MIME-Version: 1.0
In-Reply-To: <20140725221512.GA3729@salvia>
References: <1406275499-7822-1-git-send-email-ast@plumgrid.com>
	<53D23EAF.4000001@redhat.com>
	<20140725115414.GA4770@salvia>
	<53D254D9.9030905@redhat.com>
	<CAMEtUux+dw_GoafXE3ukvmOK2JmZWWf-y0VMobe60TSTfZeNmw@mail.gmail.com>
	<20140725221512.GA3729@salvia>
Date: Sat, 26 Jul 2014 22:41:04 -0700
Message-ID: <CAMEtUux8F4xZ77_HQADfoeV-9sibaEWm=XJcAaY+cQyDWb2caA@mail.gmail.com>
Subject: Re: [PATCH net-next] net: filter: rename 'struct sk_filter' to
 'struct bpf_prog'
From: Alexei Starovoitov <ast@plumgrid.com>
To: Pablo Neira Ayuso <pablo@netfilter.org>
Cc: Daniel Borkmann <dborkman@redhat.com>,
        "David S. Miller" <davem@davemloft.net>,
        Network Development <netdev@vger.kernel.org>,
        LKML <linux-kernel@vger.kernel.org>,
        Willem de Bruijn <willemb@google.com>,
        netfilter-devel <netfilter-devel@vger.kernel.org>
Content-Type: text/plain; charset=UTF-8
Sender: linux-kernel-owner@vger.kernel.org

On Fri, Jul 25, 2014 at 3:17 PM, Pablo Neira Ayuso <pablo@netfilter.org> wrote:
> On Fri, Jul 25, 2014 at 10:24:29AM -0700, Alexei Starovoitov wrote:
>> On Fri, Jul 25, 2014 at 6:00 AM, Daniel Borkmann <dborkman@redhat.com> wrote:
>> > On 07/25/2014 01:54 PM, Pablo Neira Ayuso wrote:
>> >>
>> >> On Fri, Jul 25, 2014 at 01:25:35PM +0200, Daniel Borkmann wrote:
>> >>>
>> >>> [ also Cc'ing Willem, Pablo ]
>> >>>
>> >>> On 07/25/2014 10:04 AM, Alexei Starovoitov wrote:
>> >>>>
>> >>>> 'sk_filter' name is used as 'struct sk_filter', function sk_filter() and
>> >>>> as variable 'sk_filter', which makes code hard to read.
>> >>>> Also it's easily confused with 'struct sock_filter'
>> >>>> Rename 'struct sk_filter' to 'struct bpf_prog' to clarify semantics and
>> >>>> align the name with generic BPF use model.
>> >>>
>> >>>
>> >>> Agreed, as we went for kernel/bpf/, renaming makes absolutely sense.
>> >>
>> >>
>> >> My nft socket filtering changes are accomodated into struct sk_filter,
>> >> and will still be, so I still need some generic name there...
>> >
>> >
>> > All the parts from filter.c which is BPF's core engine have been moved
>> > into kernel/bpf/ to get it ready for tracing et al, since there is not
>> > always a socket context anymore.
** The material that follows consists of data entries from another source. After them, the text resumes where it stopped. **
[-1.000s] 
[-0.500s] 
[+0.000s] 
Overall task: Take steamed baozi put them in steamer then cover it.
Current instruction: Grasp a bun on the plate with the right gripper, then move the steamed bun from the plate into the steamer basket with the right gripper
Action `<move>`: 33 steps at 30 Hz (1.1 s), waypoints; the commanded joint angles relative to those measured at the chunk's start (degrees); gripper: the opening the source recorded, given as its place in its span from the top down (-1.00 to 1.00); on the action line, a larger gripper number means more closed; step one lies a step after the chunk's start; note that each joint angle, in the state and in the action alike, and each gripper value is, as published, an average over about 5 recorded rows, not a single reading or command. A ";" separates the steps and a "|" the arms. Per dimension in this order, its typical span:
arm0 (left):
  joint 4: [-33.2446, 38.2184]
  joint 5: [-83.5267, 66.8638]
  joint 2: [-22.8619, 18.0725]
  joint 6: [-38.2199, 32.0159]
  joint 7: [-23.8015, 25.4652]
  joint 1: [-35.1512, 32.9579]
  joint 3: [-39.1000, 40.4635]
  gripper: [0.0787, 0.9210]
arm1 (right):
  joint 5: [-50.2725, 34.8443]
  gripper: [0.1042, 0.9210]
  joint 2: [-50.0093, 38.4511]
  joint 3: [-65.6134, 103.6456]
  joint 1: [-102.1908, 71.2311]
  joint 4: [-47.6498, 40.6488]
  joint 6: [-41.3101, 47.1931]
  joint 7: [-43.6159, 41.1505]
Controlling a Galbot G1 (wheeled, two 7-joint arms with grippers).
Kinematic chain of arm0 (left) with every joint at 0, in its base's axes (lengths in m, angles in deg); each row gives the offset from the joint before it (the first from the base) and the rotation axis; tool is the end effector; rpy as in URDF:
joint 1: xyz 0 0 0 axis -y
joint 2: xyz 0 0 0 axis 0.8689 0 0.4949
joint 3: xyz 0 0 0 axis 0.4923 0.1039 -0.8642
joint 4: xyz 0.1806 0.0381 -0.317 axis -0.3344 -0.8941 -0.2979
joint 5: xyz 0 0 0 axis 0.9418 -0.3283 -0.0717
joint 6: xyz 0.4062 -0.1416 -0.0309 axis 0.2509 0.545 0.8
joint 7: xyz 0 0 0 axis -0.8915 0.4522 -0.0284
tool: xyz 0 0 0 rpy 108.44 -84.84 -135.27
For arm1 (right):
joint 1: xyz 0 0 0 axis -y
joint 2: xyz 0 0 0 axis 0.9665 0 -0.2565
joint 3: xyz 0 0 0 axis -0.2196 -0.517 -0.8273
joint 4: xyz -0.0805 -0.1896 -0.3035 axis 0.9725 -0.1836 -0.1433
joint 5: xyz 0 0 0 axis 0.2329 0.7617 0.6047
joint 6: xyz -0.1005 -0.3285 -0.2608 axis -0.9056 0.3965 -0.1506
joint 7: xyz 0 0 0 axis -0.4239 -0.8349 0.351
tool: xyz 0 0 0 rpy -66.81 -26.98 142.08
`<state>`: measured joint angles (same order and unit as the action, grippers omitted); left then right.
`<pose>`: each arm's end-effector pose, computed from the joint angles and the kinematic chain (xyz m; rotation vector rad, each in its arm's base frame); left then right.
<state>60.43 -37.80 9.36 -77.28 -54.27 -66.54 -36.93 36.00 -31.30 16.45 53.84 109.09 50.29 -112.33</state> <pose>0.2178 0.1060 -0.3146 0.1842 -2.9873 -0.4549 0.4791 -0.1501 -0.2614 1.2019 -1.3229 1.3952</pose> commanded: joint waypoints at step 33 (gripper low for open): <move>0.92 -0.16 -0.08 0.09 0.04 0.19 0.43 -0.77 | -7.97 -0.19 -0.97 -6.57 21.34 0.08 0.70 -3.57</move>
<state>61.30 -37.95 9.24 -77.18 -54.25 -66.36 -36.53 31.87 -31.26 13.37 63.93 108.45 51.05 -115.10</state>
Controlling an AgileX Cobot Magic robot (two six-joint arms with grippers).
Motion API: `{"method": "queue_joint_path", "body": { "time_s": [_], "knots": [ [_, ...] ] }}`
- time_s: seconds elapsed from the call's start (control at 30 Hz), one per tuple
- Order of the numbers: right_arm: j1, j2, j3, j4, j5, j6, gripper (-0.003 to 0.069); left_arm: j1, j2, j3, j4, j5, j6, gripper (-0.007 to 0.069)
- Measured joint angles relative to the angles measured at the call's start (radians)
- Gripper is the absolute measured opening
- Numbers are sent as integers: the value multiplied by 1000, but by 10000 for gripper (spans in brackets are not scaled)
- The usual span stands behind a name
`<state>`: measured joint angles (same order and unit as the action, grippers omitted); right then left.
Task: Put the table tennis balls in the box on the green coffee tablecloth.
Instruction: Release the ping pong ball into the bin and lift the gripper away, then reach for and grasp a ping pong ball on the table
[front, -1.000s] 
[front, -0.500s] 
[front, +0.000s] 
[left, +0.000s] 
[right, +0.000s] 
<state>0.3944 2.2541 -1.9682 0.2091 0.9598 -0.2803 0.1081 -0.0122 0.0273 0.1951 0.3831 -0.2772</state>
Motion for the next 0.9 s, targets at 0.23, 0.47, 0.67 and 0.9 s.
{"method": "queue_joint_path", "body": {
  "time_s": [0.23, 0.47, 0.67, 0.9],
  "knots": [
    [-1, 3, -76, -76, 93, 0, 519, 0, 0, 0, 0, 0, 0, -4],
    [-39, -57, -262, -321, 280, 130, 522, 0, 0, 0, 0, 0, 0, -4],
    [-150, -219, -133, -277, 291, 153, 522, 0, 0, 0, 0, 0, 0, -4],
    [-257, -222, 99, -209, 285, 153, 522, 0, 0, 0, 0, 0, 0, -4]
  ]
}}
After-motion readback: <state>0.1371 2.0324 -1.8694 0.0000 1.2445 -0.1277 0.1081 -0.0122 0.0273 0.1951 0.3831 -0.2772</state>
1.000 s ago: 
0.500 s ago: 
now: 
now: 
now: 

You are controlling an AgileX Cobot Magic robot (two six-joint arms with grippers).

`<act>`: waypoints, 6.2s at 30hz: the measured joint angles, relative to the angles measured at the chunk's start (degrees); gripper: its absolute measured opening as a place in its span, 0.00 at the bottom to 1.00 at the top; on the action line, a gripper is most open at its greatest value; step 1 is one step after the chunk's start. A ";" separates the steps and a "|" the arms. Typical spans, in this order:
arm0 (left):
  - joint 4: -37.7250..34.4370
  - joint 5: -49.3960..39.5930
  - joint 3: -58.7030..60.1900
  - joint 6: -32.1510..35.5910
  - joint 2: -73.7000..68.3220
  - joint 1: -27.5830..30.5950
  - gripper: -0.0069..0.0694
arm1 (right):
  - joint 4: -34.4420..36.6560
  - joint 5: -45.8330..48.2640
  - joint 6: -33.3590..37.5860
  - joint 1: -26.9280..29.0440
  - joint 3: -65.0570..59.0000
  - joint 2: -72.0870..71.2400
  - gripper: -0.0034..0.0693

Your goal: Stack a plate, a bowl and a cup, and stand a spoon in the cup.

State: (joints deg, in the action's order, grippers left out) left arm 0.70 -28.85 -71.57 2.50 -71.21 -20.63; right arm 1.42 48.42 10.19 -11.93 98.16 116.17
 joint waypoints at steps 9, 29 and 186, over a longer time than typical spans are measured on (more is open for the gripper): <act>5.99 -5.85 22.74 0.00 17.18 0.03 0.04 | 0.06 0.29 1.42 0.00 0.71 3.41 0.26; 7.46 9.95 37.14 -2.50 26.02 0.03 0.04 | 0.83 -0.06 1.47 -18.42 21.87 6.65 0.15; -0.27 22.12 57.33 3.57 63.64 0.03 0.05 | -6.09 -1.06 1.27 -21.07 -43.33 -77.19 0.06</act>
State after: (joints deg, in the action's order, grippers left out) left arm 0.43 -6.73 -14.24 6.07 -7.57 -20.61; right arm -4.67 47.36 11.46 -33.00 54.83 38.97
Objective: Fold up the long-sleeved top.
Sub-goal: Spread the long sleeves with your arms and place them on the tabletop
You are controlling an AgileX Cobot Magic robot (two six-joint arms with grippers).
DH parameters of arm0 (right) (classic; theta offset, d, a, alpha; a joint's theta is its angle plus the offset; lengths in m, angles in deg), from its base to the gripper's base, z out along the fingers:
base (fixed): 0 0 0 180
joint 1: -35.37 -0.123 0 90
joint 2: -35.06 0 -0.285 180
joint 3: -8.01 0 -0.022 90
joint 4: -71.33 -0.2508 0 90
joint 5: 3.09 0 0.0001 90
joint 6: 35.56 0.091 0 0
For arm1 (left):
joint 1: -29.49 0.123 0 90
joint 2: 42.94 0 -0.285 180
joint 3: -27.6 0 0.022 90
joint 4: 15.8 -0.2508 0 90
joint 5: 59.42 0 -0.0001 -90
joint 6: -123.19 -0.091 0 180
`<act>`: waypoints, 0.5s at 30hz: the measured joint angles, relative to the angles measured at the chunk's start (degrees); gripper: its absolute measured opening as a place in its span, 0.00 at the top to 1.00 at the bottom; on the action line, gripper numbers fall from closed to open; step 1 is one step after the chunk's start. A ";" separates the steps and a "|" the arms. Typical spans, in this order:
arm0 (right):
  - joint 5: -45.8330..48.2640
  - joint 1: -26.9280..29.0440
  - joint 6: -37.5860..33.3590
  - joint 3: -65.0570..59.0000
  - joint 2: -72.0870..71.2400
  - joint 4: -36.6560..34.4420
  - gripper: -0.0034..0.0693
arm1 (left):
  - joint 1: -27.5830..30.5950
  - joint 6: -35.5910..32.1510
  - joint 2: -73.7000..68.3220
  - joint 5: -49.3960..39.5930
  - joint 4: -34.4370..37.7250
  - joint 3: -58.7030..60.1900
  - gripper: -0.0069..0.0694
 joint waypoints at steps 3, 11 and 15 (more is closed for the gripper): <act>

The *whole* infrastructure around struct
>> > sk_filter is [e]BPF and used in non-net related contexts as well, whereas
>> > nft socket filtering is *only* for sockets. Due to the socket-only specific
>> > use case why doesn't it make more sense to have a union in struct sock
>> > around sk_filter (or however we name it) and only allow one of the two
>> > being loaded on a socket?
>>
>> yep.
>> Adding nft specific things to struct sk_filter/bpf_prog is not correct,
>> since this struct is already part of seccomp and will be used
>> in net-less configurations. SK_RUN_FILTER() macro will also be
>> renamed into something like RUN_BPF_RPOG(). It's one and only
>> way to invoke eBPF programs. Adding nft selector cannot work,
>> since eBPF is used with generic context whereas nft is skb specific.
>> If you want to add nft filtering capabilities to sockets, you'd need
>> to add union around 'struct bpf_prog' inside 'struct sock', which will be
>> much cleaner way.
>
> The struct sk_filter is almost providing the generic framework, it
> just needs to be generalized, a quick layout for it:
>
> struct sk_filter {
>         struct sk_filter_cb     *cb;
>         atomic_t                refcnt;
>         struct rcu_head         head;
>         char                    data[0]; /* here, you specific struct bpf_prog */
> };
>
> The refcnt is required sk_filter_{charge,uncharge,release}. The struct
> rcu_head is also need from sk_filter_release().
>
> struct sk_filter_cb {
>         int type;
>         struct module *me;
>         void (*charge)(struct sock *sk, struct sk_filter *fp);
>         void (*uncharge)(struct sock *sk, struct sk_filter *fp);
>         unsigned int (*run_filter)(struct sk_filter *fp, struct sk_buff *skb);
> };

Pablo,

I don't think you understand the scope of BPF.
'struct module *'? to attach nft to sockets? ouch.
if you need to do it, go ahead, but please don't present such mess
as a 'generic' infra.
What you're proposing won't work even for classic bpf.
'struct sock *' and 'struct module *' are totally redundant and won't
work for seccomp, tracing and pretty much everything, but pure
socket filtering.
Somehow you think that 'struct sk_filter' is only used in sockets.
That is not the case. Just grep the git.
and arguing that 'struct sk_filter' needs to be generalized for nft
is shortsighted as minimum.
Every piece of code that is using 'struct sk_filter' knows that it's
dealing with bpf/ebpf, so renaming is not changing the facts,
but rather stating the obvious and making code easier to
understand.

> We have to provide the register/unregister functions for the specific
> callbacks depending on the socket filtering approach. But I'll have to
> introduce this myself when I come up with the nft patches again.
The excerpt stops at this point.